Plaisir de théâtre
Hier j’ai été voir Adam et Eve de Boulgakov au théâtre Gérard Philippe
de Saint Denis.
Quel plaisir ! La pièce
est de qualité, pleine de vivacité, son texte est acéré, satire drolatique de
la réalité stalinienne mais au-delà réflexion sombre sur le danger des
idéologies, sur la folie de la guerre. Certains passages sont glaçants,
d’autres franchement drôles. Quelques hommes et une femme survivent dans une
ambiance de fin du monde après une attaque chimique qui a anéanti la ville. Ils
se côtoient, s’entraident, s’affrontent et finalement se révèlent dans cette
situation extrême. Les rapports au pouvoir des uns et des autres, aussi
dérisoire celui-ci soit-il devenu, apparaissent crûment et naturellement le
désir et l’amour s’en mêlent. Il y a les idéologues prisonniers de leur folie,
l’homme du peuple au solide bon sens, le littérateur infatué de lui-même mais
qui finalement n’est pas dupe, il y a le savant décalé, qui a découvert
l’antidote grâce auquel tous survivent, il apparaît légèrement givré mais au
fond c’est lui le porteur de sagesse (est-ce le porte-parole de
l’auteur ?), il y a Eve enfin, l’unique femme qui reste, frivole au début
mais dont la gravité à la fin la fait porteuse de l’avenir possible de
l’humanité.
La scénographie est très
belle, les personnages évoluent sur une vaste scène, profonde, apparaissant,
disparaissant au milieu de volutes d’épaisses fumées, sculpté par la lumière,
formant de superbes tableaux.
Les acteurs sont bons (voire
excellents pour certains, Pontchik le littérateur, Efrossimov le savant ou
Eve). Le plaisir du théâtre c’est cela surtout, c’est le plaisir du jeu des
acteurs. Sur ce plan, rien à faire, il n’y a pas photo avec le cinéma aussi
bons, aussi présents les acteurs soient-ils dans un film. Au théâtre il y a la
présence, la proximité vivante et qui est particulièrement sensible dans une
salle pas trop grande comme celle-ci. Il y a la conscience que cette aventure
est chaque jour renouvelée, soumise à des aléas, sans seconde prise. Il y a
cette joie formidable que dégagent les acteurs lorsqu’ils viennent saluer à la
fin et que l’accueil a été chaleureux.
J’adore le théâtre. Mais j’y
vais peu. Trop peu. Aller au théâtre nécessite d’y penser à temps, de réserver,
de s’organiser. Ou de prendre des abonnements comme on l’a fait certaines
années. Mais on se dit qu’il y a tellement de choses à Paris qu’il est dommage
de se contraindre dans les offres d’un abonnement précis. Résultats des courses
on ne voit presque rien parce que le temps de réagir souvent il n’y a plus de
place, j’ai raté par exemple les Ephémères de Mnouchkine en m’y prenant trop
tard. Là en fait nous avons été à ce spectacle parce qu’un de mes amis lyonnais
faisait partie de la troupe et nous y a fait inviter.
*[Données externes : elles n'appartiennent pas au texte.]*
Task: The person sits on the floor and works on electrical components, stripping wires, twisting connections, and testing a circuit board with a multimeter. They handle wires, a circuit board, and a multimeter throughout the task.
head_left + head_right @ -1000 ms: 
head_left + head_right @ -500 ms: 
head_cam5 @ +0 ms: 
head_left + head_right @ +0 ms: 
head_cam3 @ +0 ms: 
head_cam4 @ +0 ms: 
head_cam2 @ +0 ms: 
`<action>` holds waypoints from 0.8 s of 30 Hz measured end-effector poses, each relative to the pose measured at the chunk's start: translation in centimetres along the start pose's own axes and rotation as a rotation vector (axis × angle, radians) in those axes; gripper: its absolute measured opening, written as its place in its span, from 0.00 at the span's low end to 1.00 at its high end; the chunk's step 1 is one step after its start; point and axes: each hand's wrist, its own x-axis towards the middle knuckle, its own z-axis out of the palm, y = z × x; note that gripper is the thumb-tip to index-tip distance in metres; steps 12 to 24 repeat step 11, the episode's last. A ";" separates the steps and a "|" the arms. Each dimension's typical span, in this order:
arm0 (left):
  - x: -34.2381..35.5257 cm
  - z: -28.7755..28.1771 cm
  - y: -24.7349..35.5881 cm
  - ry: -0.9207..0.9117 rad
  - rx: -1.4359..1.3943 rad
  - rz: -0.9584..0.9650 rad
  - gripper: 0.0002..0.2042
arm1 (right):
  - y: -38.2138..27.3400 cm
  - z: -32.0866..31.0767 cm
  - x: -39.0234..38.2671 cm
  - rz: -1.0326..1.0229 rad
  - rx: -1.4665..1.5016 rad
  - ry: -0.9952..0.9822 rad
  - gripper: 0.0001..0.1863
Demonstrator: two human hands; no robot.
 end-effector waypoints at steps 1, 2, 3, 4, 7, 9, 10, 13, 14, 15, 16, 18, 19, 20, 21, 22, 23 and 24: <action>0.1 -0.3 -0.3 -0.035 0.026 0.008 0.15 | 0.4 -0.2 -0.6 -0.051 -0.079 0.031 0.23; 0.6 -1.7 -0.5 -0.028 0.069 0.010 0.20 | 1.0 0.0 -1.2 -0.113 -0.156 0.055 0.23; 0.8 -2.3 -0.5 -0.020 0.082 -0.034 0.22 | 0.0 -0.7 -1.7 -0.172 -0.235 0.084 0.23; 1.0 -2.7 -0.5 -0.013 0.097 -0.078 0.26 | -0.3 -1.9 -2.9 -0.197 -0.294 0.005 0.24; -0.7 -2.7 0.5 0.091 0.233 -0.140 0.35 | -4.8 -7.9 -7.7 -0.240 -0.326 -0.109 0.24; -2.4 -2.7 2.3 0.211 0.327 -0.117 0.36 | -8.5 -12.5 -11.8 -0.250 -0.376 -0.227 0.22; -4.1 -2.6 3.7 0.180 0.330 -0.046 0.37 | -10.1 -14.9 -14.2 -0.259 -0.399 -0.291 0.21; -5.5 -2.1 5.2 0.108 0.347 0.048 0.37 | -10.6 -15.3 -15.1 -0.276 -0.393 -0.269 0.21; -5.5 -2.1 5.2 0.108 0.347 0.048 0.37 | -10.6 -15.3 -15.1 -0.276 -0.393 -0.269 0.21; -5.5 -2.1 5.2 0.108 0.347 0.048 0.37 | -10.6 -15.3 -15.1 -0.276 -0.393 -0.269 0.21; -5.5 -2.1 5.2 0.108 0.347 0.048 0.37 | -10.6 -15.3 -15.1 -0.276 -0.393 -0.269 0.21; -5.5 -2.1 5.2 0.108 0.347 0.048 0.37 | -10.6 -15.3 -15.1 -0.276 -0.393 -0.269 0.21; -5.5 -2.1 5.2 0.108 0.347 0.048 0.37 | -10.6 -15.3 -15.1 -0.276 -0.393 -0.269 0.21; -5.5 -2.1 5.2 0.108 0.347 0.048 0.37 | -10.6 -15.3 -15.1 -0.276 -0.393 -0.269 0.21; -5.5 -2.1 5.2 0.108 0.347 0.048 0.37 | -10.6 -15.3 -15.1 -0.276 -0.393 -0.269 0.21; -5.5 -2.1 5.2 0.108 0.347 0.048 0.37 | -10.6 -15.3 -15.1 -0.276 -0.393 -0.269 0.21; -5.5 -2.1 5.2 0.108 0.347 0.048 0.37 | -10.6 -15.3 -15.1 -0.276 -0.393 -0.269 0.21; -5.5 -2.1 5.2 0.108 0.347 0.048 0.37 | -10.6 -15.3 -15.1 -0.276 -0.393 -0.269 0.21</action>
J’étais très heureux de le
revoir d’ailleurs, cet ami « de trente ans » comme on dit, avec qui
j’ai été très lié à une certaine période de ma vie mais que je n’avais pas vu
depuis plusieurs années. Outre le moment d’après spectacle nous avons pu nous
retrouver en déjeunant ensemble il y a quelques jours. Je suis assez admiratif
de son parcours. Il disposait à priori de moins d’atouts culturels et sociaux
que moi mais il a su lui, contrairement à moi, se remettre en cause, quitter le
travail routinier dans lequel il avait commencé, prendre le risque de
travailler ses passions musicales et artistiques pour en faire l’axe de sa vie
et son métier. Je sais bien que j’ai tort, que tout regret à propos de ce qu’on
aurait pu ou dû faire soi-même est absurde et improductif, mais il n’empêche,
je ne peux m’empêcher d’avoir un petit pincement parce que ces accomplissements
me renvoient à ce qui chez moi ne fut jamais que velléités.